Let’s detour and take a look at the request process. I’m going to need Duke City (better known as Albuquerque, NM) data for a talk I’m giving at NACIS and I’m happy to let them shoulder the burden of generating that extract, for me and others. An excerpt from their metroextractor-cities/cities.json file is shown below:

{
    "regions": {
        "africa": {
            "bbox": {
                "top": "37.630",
                "left": "-17.910",
                "bottom": "-35.180",
                "right": "63.647"
            },
            "cities": {
                "abuja": {
                    "bbox": {
                        "top": "9.246",
                        "left": "7.248",
                        "bottom": "8.835",
                        "right": "7.717"
                    }
                },
                 "addis-abeba": {
                    "bbox": {
                        "top": "9.077",
                        "left": "38.651",
                        "bottom": "8.919",
                        "right": "38.920"
                    }
                },

...

                "trinidad-tobago": {
                    "bbox": {
                        "top": "11.442",
                        "left": "-63.136",
                        "bottom": "9.443",
                        "right": "-60.224"
                    }
                }
            }
        }
    }
}

A little googling turns up a file at the University of New Mexico that gives the Geographic Bounding Box of Bernalillo County as

West Bound -107.19617
East Bound -106.149575
North Bound 35.219639
South Bound 34.869024

so I’ll do a reality check via OpenStreetMap,

Bernalillo County

create a little chunk of JSON,

"bernalillo-county-nm": {
  "bbox": {
      "top": "35.219639",
      "left": "-107.19617",
      "bottom": "34.869024",
      "right": "-106.149575"
  }
},

insert it, alphabetically, into the "north_america": "cities" hash, and submit a pull request via GitHub’s edit function with the comment, Bernalillo County contains Albuquerque plus smaller municipalities and unincorporated areas.. Once merged, I’ll expect the Burque metro extract to appear in the next weekly batch.

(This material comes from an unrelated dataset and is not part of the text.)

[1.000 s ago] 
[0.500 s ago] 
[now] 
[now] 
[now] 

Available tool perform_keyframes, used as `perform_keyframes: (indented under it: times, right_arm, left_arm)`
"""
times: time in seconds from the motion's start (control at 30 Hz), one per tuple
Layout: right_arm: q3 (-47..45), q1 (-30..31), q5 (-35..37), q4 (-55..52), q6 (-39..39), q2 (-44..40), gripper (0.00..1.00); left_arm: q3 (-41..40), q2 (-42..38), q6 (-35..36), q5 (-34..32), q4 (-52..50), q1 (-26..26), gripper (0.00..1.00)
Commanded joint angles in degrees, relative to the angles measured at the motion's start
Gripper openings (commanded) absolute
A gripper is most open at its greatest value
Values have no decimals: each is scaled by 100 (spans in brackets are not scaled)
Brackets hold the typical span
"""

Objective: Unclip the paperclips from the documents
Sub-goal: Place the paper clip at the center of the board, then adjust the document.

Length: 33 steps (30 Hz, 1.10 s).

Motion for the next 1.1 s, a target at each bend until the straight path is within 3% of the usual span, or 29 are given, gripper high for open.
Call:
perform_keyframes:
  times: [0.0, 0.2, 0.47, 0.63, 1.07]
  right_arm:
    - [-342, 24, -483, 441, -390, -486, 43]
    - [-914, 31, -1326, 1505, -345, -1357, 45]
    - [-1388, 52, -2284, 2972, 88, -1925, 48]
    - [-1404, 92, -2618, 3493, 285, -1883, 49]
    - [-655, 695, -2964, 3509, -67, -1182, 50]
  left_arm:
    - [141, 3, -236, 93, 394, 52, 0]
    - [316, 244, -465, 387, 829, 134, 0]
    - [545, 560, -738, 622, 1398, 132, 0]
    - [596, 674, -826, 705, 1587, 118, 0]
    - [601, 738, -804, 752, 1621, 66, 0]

(My request was rejected almost immediately! If I’d been paying more attention, I would have noticed that Mapzen’s standardized on three significant digits for longitudes and latitudes. Thus my revised request

"bernalillo-county-nm": {
  "bbox": {
      "top": "35.220",
      "left": "-107.196",
      "bottom": "34.869",
      "right": "-106.150"
  }
},

has suitably rounded coordinates.)

Two critiques at this juncture. There’s no standard naming scheme or guide. So cities.json contains “portland-me” and “portland”, presumably Oregon. And if cities are rendered in alphabetical order, rather than by area, decreasing, it can be impossible to select and identify a metro extract in the overview map on Mapzen’s main metro extract page. For example, it’s impossible to use the map to identify the San Francisco extract, as Sf Bay Area sits on top of it, or the Portland extract, as it’s blocked by Washington County Or.

Blocked Extract

A nitpick: using title capitalization also leaves something to be desired.

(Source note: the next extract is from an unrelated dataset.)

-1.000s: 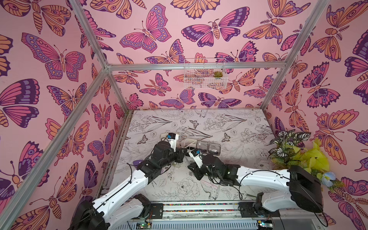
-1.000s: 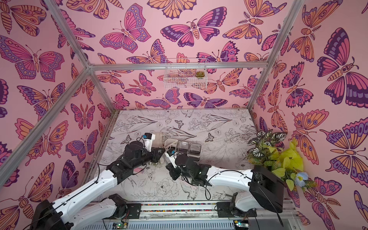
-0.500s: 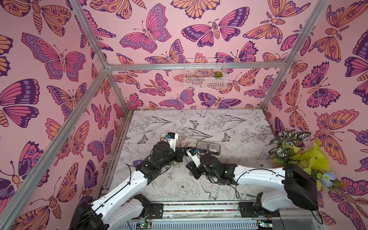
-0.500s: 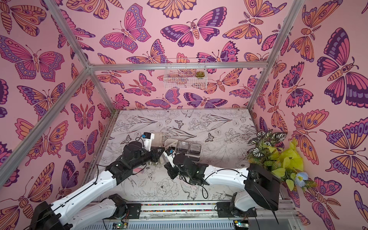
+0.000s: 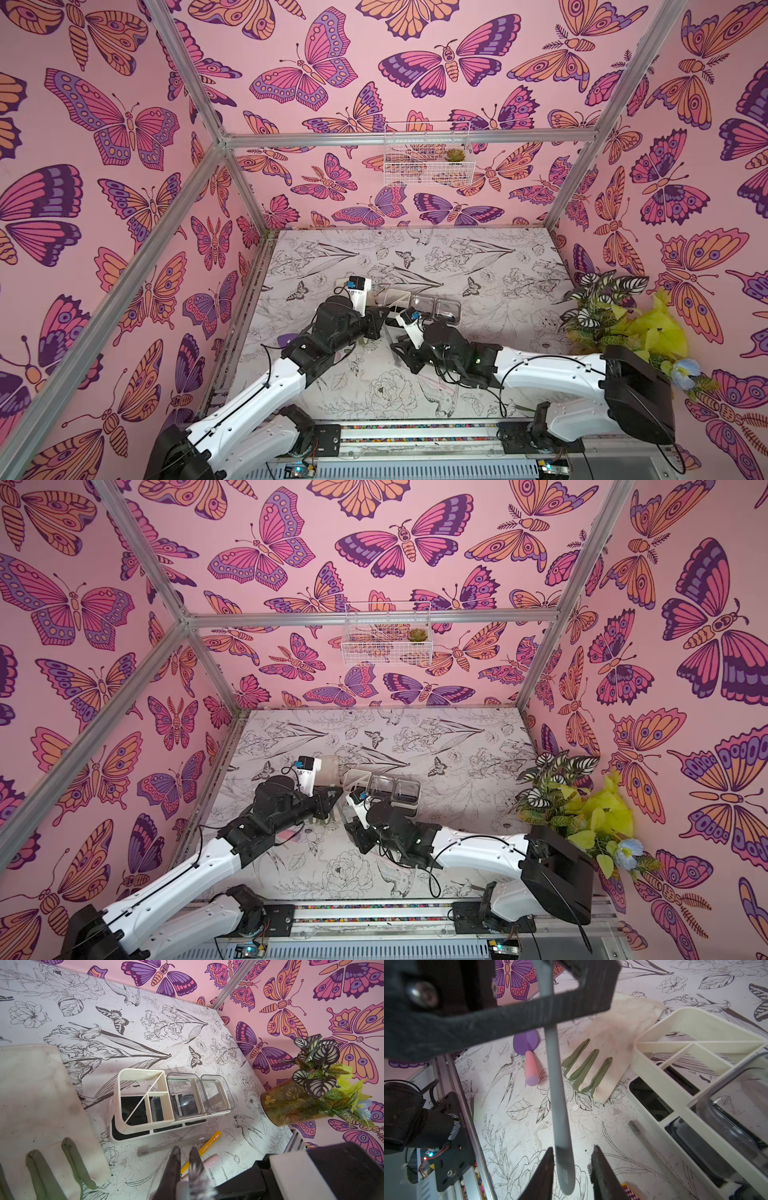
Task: Place the toothbrush into the toothbrush holder
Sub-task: Pick up the toothbrush from the center of the board.
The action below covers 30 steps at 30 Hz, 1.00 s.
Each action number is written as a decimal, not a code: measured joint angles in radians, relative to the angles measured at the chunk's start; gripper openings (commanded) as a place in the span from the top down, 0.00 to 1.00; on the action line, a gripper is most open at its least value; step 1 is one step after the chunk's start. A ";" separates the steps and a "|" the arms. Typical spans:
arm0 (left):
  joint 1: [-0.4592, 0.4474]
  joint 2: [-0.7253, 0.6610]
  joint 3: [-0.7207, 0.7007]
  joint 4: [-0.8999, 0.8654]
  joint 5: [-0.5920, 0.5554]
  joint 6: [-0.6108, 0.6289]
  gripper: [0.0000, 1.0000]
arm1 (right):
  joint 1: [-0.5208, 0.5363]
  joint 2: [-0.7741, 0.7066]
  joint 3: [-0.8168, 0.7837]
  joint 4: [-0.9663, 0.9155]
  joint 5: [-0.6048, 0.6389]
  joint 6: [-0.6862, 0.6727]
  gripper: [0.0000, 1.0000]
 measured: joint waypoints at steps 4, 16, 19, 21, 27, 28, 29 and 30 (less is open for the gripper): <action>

A few other critiques of the interface. The search function is helpful, but organizing the growing list of cities by continent codes would restore some needed structure. A guide to the formats provided would help the new consumer of these extracts; while a geo pro might immediately recognize which format is most useful for which use, that same geo pro might also have already forked Mapzen’s work and started to use it to create and customize their own extracts, on their own schedule.

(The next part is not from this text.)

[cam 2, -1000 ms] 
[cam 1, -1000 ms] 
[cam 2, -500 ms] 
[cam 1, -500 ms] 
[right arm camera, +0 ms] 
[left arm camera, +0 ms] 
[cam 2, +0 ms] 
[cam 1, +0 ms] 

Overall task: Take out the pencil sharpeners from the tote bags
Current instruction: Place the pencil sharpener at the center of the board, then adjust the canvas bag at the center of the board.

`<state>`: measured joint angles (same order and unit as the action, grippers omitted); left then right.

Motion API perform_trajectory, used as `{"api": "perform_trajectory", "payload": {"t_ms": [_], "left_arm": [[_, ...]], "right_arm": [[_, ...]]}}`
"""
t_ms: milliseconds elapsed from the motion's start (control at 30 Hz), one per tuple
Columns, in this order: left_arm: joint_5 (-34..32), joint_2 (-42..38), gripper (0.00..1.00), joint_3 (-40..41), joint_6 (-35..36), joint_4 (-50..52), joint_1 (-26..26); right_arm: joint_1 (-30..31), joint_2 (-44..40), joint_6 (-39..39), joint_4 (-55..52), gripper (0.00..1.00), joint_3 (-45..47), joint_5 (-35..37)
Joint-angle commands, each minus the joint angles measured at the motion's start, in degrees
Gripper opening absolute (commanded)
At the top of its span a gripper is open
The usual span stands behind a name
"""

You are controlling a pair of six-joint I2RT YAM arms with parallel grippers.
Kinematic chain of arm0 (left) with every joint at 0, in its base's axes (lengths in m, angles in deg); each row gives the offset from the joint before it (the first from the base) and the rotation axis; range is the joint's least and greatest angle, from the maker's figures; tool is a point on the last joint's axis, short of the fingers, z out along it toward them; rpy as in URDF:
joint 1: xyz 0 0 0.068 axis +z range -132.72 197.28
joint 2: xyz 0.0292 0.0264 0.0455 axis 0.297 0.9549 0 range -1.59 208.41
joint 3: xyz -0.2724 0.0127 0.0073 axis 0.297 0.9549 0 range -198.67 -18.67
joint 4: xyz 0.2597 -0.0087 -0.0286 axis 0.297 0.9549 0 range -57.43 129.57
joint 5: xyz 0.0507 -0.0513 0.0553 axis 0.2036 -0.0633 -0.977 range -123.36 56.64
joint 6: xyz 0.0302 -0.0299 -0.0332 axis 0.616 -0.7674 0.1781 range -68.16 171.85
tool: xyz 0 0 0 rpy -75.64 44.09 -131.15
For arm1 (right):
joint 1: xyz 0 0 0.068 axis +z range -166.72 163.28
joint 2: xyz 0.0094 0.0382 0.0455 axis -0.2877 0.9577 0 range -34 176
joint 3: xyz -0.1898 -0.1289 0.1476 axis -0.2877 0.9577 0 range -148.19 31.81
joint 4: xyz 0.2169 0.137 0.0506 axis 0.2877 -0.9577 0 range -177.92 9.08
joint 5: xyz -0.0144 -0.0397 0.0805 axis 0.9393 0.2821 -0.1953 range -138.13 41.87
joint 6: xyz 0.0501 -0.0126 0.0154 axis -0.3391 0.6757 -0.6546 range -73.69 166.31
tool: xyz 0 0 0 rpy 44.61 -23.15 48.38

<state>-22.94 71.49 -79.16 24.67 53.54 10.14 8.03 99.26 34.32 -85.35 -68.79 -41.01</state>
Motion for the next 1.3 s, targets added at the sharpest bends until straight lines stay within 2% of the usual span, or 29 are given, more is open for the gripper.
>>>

Most of all, I miss the Coastline Shapefiles Mike Migurski provided alongside each extract, if only for pedagogic reasons. In my workshops, we devote a lot of energy towards downloading and importing metro extracts into participants’ own databases, and wiring them up to generate tiles using MapBox’s TileMill. It’s a long slog, and afterwards, it’s refreshing to demonstrate how easy and useful it is to import shapefiles to improve a map’s appearance or to add administrative data that exists outside of OpenStreetMap. Those coastline shapefiles served the purpose well.

That said, kudos to Mapzen for stepping in and dedicating resources towards the preservation and creation of open tools, and open data, for geo professionals and enthusiasts.